Praising your child’s effort helps him or her see that achieving success is entirely up to his or her ability, to a reasonable extent. In this same vein, praising the smartness of your child might be unhelpful for early childhood development. Even though there is a phrase that says “it’s better to work smart, than to work hard’’, it’s not encouraged for children at this level. A child should be taught to follow through a process to completion and be encouraged to take on rigorous tasks, in order to build resilience for hard work. Furthermore, parents should embrace the efforts of their children in order to develop a growth mindset rather than a fixed mindset.
- Discover and develop your child’s talent
Raising a genius child might sound like a daunting task, but if you can discover and develop your child’s talent, you are on the road to success.
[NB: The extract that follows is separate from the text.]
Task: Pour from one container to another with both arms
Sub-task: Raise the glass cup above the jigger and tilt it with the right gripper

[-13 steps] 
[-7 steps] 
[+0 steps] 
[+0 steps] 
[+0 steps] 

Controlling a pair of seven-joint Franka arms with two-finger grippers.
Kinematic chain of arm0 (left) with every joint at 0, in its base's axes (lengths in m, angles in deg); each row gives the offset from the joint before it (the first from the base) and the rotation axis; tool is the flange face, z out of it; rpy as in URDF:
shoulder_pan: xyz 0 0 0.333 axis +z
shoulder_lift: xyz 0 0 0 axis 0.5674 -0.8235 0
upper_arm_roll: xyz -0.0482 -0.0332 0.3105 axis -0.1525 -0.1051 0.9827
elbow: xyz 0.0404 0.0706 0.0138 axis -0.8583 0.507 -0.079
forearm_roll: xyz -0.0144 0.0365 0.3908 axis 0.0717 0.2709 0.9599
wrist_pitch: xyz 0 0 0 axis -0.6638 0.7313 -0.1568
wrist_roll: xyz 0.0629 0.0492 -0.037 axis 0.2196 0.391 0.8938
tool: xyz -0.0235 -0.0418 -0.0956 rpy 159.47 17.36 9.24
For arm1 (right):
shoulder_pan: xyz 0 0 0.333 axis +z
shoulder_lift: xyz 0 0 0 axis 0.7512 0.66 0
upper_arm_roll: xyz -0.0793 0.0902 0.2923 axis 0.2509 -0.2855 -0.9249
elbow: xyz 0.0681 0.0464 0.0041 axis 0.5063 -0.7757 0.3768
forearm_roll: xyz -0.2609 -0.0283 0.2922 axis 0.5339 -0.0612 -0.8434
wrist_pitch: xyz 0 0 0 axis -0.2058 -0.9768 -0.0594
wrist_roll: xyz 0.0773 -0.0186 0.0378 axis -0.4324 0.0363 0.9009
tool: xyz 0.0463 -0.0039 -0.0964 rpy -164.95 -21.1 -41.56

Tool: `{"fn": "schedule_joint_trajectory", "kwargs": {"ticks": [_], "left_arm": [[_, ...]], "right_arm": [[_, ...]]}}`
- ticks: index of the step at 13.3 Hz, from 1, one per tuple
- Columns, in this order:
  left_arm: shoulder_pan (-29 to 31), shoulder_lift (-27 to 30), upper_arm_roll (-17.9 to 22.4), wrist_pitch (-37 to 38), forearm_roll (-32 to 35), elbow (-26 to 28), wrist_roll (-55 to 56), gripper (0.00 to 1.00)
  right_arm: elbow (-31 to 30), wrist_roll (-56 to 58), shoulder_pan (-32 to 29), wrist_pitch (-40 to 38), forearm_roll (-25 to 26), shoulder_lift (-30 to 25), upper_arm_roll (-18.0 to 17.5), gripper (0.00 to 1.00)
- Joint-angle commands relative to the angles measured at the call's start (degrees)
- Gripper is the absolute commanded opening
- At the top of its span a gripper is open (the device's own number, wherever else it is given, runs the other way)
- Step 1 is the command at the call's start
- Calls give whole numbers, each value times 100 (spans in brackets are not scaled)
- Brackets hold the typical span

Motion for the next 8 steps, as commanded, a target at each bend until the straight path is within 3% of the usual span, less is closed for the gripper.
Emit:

Observe your child’s interest and passion, and push for development in that path. Many parents often care more about educational advancement, with less focus on discovering the child’s talent. Pursuing your child’s talent also opens him or her up for developing intellectual ability. This talent may need special tutoring and exposure. Therefore, endeavour to go the extra mile to bring out the genius in your child.
- Don’t label your child a genius
Labeling your child a genius will put a great burden on him or her. This can be hard to live up to, as he or she is forced to deal with measuring up to expectations on a daily basis. While this can make the child better, it can also lead to frustrations when the outcome is contrary.
In summary, whether your child is born a genius or made a genius, stimulating him or her in certain ways can set the stage for the infant’s brain to begin a developmental trajectory that will influence what he or she becomes in future. You can make your genius by starting early and encouraging hard work along with diverse exposure.